What you have to do: Set down again exactly the lines of the listing below that fall between the line holding "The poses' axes" and the line holding "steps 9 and", inclusive.

Supplied entries:
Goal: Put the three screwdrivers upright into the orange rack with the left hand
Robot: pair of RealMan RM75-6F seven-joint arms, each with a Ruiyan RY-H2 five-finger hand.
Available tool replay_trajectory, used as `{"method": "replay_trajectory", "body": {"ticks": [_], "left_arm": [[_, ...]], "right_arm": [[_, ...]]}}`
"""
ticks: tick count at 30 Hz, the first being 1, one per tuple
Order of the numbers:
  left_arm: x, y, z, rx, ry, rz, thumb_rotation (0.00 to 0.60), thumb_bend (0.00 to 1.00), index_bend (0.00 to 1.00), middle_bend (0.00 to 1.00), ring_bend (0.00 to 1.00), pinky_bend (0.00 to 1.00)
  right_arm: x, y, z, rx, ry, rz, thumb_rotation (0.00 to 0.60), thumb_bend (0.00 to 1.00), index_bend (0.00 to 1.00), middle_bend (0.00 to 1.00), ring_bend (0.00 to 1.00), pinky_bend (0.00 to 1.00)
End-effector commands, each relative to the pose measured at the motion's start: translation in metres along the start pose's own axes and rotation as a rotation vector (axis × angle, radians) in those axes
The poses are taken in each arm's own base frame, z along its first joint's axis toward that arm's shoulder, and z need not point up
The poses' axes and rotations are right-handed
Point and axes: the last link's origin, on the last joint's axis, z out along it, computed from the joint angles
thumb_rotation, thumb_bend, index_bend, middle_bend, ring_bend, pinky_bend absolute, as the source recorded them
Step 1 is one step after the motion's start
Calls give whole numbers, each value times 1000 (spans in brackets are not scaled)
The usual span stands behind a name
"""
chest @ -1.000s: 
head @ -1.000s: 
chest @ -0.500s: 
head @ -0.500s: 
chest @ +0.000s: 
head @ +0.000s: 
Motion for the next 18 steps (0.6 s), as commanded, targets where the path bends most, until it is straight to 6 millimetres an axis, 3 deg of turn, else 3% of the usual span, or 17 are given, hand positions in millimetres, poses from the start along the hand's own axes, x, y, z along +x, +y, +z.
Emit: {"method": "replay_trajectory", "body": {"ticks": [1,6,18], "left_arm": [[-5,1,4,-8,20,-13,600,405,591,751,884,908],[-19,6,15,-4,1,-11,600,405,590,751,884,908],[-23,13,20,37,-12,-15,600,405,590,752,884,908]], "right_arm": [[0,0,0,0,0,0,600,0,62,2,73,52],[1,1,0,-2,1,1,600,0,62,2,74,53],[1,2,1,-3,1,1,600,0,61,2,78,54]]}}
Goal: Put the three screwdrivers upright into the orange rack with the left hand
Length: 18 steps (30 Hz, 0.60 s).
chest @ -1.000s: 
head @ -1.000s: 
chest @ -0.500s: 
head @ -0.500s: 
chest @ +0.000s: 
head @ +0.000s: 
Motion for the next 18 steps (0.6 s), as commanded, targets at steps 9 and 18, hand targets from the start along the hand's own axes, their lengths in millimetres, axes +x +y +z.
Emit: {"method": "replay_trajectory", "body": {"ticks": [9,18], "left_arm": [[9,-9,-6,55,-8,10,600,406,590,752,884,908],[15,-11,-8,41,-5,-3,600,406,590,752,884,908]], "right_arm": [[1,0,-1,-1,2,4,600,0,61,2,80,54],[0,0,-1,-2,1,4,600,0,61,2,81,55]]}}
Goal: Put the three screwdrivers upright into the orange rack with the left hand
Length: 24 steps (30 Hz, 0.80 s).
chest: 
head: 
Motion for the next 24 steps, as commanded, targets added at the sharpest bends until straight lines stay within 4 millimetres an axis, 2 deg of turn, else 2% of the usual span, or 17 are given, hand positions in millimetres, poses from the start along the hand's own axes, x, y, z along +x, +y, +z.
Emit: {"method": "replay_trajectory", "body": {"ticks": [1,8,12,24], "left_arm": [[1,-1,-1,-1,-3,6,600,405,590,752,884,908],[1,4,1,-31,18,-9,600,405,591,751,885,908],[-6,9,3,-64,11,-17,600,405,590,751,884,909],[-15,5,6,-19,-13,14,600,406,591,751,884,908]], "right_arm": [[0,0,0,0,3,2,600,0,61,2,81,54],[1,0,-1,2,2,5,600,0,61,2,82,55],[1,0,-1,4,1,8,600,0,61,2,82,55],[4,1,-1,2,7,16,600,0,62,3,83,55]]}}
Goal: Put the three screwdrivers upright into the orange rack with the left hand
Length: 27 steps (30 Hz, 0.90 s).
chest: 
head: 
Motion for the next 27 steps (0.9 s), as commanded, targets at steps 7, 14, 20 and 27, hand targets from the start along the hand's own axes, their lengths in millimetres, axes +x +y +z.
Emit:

Solution:
The poses' axes and rotations are right-handed
Point and axes: the last link's origin, on the last joint's axis, z out along it, computed from the joint angles
thumb_rotation, thumb_bend, index_bend, middle_bend, ring_bend, pinky_bend absolute, as the source recorded them
Step 1 is one step after the motion's start
Calls give whole numbers, each value times 1000 (spans in brackets are not scaled)
The usual span stands behind a name
"""
chest @ -1.000s: 
head @ -1.000s: 
chest @ -0.500s: 
head @ -0.500s: 
chest @ +0.000s: 
head @ +0.000s: 
Motion for the next 18 steps (0.6 s), as commanded, targets where the path bends most, until it is straight to 6 millimetres an axis, 3 deg of turn, else 3% of the usual span, or 17 are given, hand positions in millimetres, poses from the start along the hand's own axes, x, y, z along +x, +y, +z.
Emit: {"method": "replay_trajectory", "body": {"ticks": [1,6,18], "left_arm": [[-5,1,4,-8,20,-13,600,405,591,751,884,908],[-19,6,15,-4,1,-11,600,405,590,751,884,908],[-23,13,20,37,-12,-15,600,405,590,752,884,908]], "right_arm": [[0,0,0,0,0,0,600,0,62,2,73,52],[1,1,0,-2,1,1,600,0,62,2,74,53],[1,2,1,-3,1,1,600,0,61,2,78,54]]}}
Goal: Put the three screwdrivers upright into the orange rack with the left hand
Length: 18 steps (30 Hz, 0.60 s).
chest @ -1.000s: 
head @ -1.000s: 
chest @ -0.500s: 
head @ -0.500s: 
chest @ +0.000s: 
head @ +0.000s: 
Motion for the next 18 steps (0.6 s), as commanded, targets at steps 9 and 18, hand targets from the start along the hand's own axes, their lengths in millimetres, axes +x +y +z.

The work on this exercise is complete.